=== EXERCISE BRIEF ===
Go through the material and copy every line in which "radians" appears.
• • •
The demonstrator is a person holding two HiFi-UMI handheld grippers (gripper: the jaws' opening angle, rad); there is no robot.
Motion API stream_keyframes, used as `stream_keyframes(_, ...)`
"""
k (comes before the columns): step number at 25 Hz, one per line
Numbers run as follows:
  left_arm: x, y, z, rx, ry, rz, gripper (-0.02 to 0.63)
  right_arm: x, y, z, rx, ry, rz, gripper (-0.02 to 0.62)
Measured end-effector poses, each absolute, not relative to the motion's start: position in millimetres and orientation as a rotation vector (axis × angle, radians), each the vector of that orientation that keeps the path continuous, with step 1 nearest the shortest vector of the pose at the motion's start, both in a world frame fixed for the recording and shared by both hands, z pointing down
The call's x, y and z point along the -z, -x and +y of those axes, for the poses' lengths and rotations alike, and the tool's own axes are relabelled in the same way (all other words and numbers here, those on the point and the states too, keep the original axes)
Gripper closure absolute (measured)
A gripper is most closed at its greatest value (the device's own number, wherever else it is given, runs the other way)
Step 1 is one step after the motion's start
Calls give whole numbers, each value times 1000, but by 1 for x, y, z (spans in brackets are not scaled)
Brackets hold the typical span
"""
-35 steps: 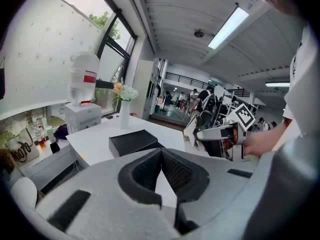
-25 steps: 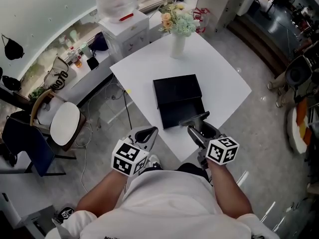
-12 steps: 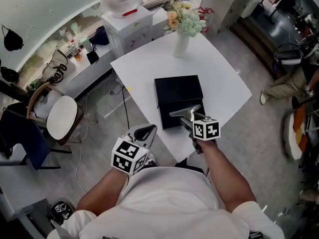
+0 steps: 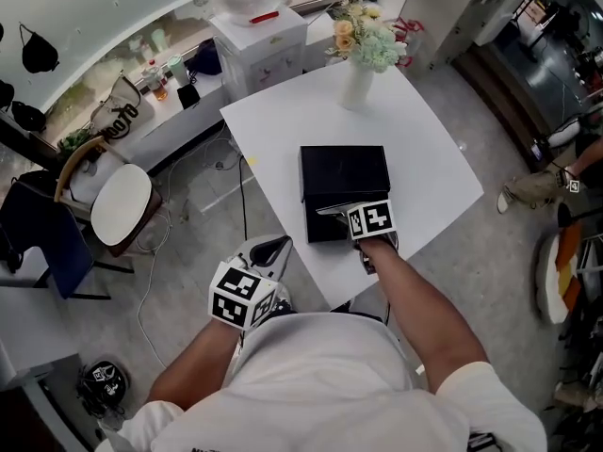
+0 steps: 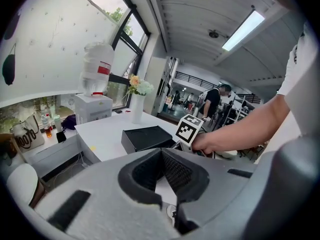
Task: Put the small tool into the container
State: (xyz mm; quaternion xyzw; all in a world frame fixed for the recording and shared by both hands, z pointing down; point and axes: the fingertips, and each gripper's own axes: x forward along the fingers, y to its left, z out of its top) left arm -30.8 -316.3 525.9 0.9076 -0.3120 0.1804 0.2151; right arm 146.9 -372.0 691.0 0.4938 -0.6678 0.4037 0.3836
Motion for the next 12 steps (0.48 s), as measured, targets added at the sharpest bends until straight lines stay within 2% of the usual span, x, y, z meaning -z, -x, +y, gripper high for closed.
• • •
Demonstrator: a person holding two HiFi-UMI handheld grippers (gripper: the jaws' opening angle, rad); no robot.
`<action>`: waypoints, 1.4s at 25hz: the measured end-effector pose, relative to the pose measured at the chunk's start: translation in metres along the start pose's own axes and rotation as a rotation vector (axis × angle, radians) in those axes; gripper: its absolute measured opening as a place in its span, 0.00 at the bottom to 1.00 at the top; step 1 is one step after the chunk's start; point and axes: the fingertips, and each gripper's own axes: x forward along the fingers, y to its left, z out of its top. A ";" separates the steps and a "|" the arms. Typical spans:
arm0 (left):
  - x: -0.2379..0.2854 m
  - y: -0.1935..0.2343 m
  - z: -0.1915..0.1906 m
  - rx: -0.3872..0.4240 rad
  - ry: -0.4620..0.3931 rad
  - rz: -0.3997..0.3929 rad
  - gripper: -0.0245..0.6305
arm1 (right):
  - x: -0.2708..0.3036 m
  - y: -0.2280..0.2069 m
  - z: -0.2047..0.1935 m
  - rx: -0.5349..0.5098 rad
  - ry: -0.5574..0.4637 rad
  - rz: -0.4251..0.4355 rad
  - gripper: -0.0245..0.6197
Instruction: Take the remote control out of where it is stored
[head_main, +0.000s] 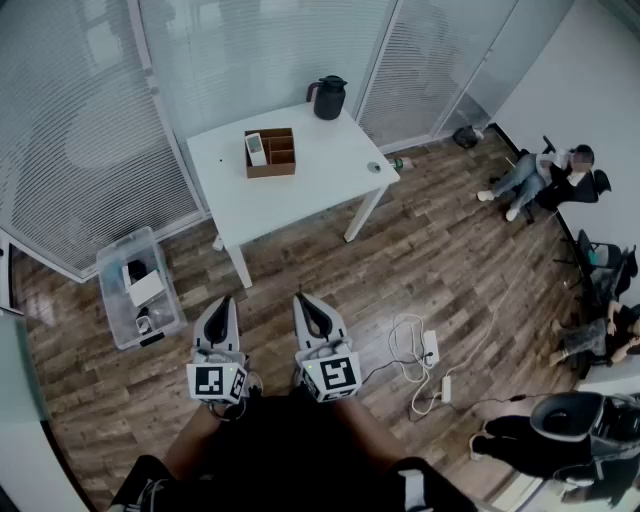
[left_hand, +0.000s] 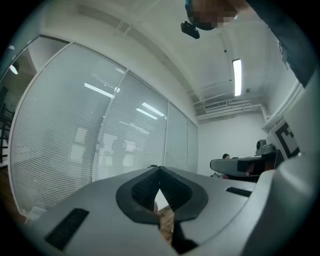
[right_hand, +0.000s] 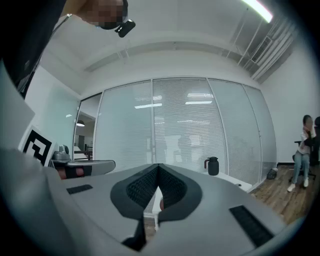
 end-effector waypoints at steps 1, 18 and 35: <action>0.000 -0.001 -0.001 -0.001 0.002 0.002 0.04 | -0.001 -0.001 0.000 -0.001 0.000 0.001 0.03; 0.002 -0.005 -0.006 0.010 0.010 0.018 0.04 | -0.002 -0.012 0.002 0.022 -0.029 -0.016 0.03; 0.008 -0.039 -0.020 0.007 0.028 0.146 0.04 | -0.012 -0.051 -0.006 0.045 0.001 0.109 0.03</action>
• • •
=== RESPONSE ===
Measured end-effector poses, each absolute, not relative to the motion's start: position in millimetres and orientation as a rotation vector (axis × angle, radians), each the vector of that orientation that keeps the path continuous, with step 1 nearest the shortest vector of the pose at the motion's start, both in a world frame fixed for the recording and shared by both hands, z pointing down
`<action>`: waypoints, 1.4s at 25hz: the measured end-effector pose, relative to the pose measured at the chunk's start: translation in metres along the start pose's own axes and rotation as a rotation vector (axis × angle, radians) in those axes; gripper: its absolute measured opening as a place in its span, 0.00 at the bottom to 1.00 at the top; step 1 is one step after the chunk's start; point and axes: the fingertips, and each gripper's own axes: x forward along the fingers, y to its left, z out of its top. A ";" separates the steps and a "|" the arms. Typical spans:

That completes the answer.